» Work instruction: Reproduce only what lies between the first line of the material below and the line containing "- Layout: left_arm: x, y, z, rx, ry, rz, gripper", with both of those lines included and every line kept exact.

◆ ◆ ◆ ◆

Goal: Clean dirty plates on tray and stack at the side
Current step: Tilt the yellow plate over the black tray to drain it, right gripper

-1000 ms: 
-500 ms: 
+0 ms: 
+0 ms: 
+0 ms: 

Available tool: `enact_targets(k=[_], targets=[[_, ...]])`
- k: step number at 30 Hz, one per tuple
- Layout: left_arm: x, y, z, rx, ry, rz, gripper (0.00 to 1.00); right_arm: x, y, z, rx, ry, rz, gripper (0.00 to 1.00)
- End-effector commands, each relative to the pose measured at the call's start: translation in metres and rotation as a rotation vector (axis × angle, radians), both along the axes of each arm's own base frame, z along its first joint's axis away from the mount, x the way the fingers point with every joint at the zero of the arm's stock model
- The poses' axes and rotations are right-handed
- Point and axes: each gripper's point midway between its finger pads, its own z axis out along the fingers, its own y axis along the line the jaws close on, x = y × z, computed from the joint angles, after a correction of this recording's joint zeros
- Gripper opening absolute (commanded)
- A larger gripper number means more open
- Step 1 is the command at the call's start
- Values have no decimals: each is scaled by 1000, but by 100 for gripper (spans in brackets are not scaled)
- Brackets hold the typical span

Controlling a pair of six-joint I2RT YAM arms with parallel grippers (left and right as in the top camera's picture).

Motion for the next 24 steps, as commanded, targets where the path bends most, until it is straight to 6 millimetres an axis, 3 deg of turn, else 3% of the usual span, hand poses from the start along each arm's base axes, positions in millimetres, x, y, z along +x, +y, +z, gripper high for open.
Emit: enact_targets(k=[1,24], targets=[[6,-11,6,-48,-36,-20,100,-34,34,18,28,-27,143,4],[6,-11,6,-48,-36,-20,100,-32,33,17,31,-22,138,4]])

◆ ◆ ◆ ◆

» Exercise answer:
Goal: Clean dirty plates on tray and stack at the side
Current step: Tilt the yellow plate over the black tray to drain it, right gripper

-1000 ms: 
-500 ms: 
+0 ms: 
+0 ms: 
+0 ms: 

Available tool: `enact_targets(k=[_], targets=[[_, ...]])`
- k: step number at 30 Hz, one per tuple
- Layout: left_arm: x, y, z, rx, ry, rz, gripper (0.00 to 1.00); right_arm: x, y, z, rx, ry, rz, gripper (0.00 to 1.00)

This answer has no further content.